- Directed by: Mannie Davis George Gordon
- Produced by: Paul Terry
- Color process: Black and white
- Production company: Terrytoons
- Distributed by: 20th Century Fox
- Release date: October 2, 1936;
- Running time: 6:15
- Language: English

= Kiko Foils the Fox =

Kiko Foils the Fox is a 1936 short animated film produced by Terrytoons and distributed by 20th Century Fox. It is the third film to feature Kiko the Kangaroo, and the second one where the character goes solo. The film was also reissued by Castle Films under the alternate title of The Foxy Fox!

==Plot==
Kiko is playing his flute in the woods, and spending some time with the birds, especially three young ones in a nest. The father of the birds comes to feed them with some grapes. While they are having their meal, a vicious fox approaches and scales their tree. Fortunately, Kiko and the birds spot the fox on time as they begin pelting grapes, prompting the predator to retreat into a cave below the cliff.
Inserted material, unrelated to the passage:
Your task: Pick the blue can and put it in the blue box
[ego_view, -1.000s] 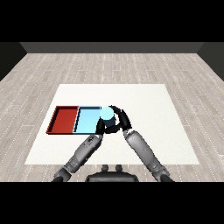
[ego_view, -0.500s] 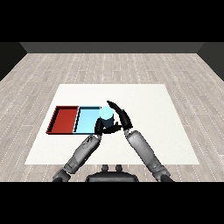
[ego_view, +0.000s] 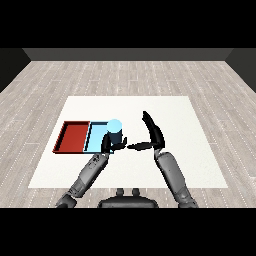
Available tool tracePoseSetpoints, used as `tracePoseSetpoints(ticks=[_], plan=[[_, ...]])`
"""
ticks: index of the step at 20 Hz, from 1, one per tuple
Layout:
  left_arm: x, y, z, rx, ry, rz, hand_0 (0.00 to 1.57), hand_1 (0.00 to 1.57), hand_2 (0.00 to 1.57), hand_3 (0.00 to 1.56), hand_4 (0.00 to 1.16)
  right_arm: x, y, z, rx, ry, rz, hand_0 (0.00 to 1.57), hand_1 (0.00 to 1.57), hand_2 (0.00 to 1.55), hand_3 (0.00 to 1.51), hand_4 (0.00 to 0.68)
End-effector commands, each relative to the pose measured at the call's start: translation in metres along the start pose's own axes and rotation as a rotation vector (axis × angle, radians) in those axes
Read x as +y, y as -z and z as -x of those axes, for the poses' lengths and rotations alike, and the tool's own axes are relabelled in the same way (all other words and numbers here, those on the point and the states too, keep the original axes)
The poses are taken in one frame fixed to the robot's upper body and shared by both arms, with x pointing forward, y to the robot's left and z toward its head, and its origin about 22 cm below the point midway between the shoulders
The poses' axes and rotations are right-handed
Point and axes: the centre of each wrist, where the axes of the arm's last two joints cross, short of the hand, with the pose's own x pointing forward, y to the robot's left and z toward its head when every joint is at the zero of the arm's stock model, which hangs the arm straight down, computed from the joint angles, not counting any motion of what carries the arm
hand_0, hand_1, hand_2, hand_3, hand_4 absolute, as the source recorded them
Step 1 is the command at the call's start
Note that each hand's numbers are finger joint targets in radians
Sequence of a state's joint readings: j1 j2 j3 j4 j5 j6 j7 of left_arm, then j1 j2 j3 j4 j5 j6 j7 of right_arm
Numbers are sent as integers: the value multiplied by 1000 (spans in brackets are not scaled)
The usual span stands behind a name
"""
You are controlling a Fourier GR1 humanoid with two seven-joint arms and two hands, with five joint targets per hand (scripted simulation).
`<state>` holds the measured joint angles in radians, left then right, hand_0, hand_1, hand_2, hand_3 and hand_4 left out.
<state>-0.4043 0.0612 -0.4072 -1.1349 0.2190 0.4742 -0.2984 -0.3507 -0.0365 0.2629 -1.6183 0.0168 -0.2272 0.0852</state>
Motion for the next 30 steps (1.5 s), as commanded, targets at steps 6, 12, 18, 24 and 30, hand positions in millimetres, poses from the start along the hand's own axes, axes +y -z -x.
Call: tracePoseSetpoints(ticks=[6, 12, 18, 24, 30], plan=[[79, 26, -1, 59, 138, -123, 1571, 1571, 1571, 1482, 1138, -30, -9, 24, 50, 92, 93, 0, 0, 0, 0, 0], [119, 33, 11, 241, 309, -173, 1571, 1571, 1571, 1490, 1103, -43, -20, 41, 48, 116, 129, 0, 0, 0, 0, 0], [128, 51, 31, 433, 696, -248, 1231, 1231, 1097, 841, 947, -34, -24, 40, 76, 129, 163, 0, 0, 0, 0, 0], [142, 70, 38, 654, 844, -195, 696, 696, 566, 267, 882, -63, -30, 59, 99, 131, 191, 0, 0, 0, 0, 0], [112, 66, 59, 860, 833, -161, 1197, 1197, 1040, 0, 831, -72, -25, 76, 138, 140, 224, 0, 0, 0, 0, 0]])
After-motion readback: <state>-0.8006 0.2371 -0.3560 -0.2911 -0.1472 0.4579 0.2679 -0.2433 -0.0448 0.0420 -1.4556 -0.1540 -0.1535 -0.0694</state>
It appears that the current day is the time that the young birds should be able to fly. They then take off from the edge of the cliff. One of them, however, still isn't ready, and therefore plunges into the bottom next to the cave. The fox sees this as an opportunity, and comes out. Kiko, upon noticing the trouble, jumps into the bottom and pounces on the fox. Kiko brawls with the fox but receives hits as well. Despite switching to defensive mode, the kangaroo is able to hurl the fox into a great distance.

Kiko celebrates his win by marching on a country road, and playing on his flute Yankee Doodle. He is also accompanied by some birds who are beating drums.